Arrêtez d'utiliser Tiller. Helm 3 supprime complètement le besoin de Tiller. Si vous utilisez Helm 2, vous pouvez utiliser helm templatepour générer le yaml à partir de votre graphique Helm, puis exécuter kubectl applypour appliquer les objets à votre cluster Kubernetes.
helm template --name foo --namespace bar --output-dir ./output ./chart-template
kubectl apply --namespace bar --recursive --filename ./output -o yaml
--tiller-namespace tiller-worldou définir TILLER_NAMESPACE=tiller-worlddans vos variables d'environnement.
Helm fonctionne avec le compte de service "par défaut". Vous devez lui fournir des autorisations.
Pour les autorisations en lecture seule:
kubectl create rolebinding default-view --clusterrole=view --serviceaccount=kube-system:default --namespace=kube-system
Pour l'accès administrateur: Par exemple: pour installer des packages.
kubectl create clusterrolebinding add-on-cluster-admin --clusterrole=cluster-admin --serviceaccount=kube-system:default
kubectl create clusterrolebinding add-on-cluster-admin --clusterrole=cluster-admin --serviceaccount=kube-system:default, puis couru, helm listje reçois toujoursError: configmaps is forbidden: User "system:serviceaccount:tiller:default" cannot list configmaps in the namespace "tiller": no RBAC policy matched
Le compte de service par défaut ne dispose pas des autorisations API. Helm doit probablement se voir attribuer un compte de service et ce compte de service doit disposer des autorisations API. Consultez la documentation RBAC pour accorder des autorisations aux comptes de service: https://kubernetes.io/docs/admin/authorization/rbac/#service-account-permissions
apiVersion: v1
kind: ServiceAccount
metadata:
name: tiller
namespace: kube-system
---
apiVersion: rbac.authorization.k8s.io/v1
kind: ClusterRoleBinding
metadata:
name: tiller
roleRef:
apiGroup: rbac.authorization.k8s.io
kind: ClusterRole
name: cluster-admin
subjects:
- kind: ServiceAccount
name: tiller
namespace: kube-system
kubectl apply -f your-config-file-name.yaml
puis mettez à jour l'installation de barre pour utiliser serviceAccount:
helm init --service-account tiller --upgrade
J'ai eu cette erreur en essayant d'installer le motoculteur en mode hors ligne, je pensais que le compte de service `` timon '' n'avait pas assez de droits, mais il s'avère qu'une politique réseau bloquait la communication entre le timon et le serveur api.
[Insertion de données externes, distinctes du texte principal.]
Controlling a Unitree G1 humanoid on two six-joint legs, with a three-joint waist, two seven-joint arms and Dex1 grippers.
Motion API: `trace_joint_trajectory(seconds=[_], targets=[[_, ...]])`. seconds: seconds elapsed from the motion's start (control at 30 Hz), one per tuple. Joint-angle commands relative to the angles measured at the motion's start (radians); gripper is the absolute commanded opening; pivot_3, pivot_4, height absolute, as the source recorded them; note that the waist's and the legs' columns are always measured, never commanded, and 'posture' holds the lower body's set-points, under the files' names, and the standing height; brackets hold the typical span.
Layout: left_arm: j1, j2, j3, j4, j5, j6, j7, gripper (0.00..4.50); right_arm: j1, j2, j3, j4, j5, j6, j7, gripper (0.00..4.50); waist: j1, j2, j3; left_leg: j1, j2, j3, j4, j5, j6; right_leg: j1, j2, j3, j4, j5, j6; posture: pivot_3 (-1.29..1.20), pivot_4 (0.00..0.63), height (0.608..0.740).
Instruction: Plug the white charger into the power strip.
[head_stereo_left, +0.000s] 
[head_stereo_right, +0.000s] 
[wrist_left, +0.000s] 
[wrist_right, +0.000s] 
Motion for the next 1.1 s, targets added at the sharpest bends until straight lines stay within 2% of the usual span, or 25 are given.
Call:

La solution était de créer une politique de réseau pour le timon permettant toutes les communications de sortie du timon
Si vous utilisez un cluster EKS AWS et sont confrontés à la question interdit ( par exemple : forbidden: User ... cannot list resource "jobs" in API group "batch" in the namespace "default"alors cela a fonctionné pour moi:
Solution:
--clusterrole=cluster-admin, ce qui résoudra certainement les problèmes d'autorisations, mais pourrait ne pas être le correctif souhaité. Il est préférable de créer vos propres comptes de service, rôles (cluster) et liaisons de rôle (cluster) avec les autorisations exactes dont vous avez besoin.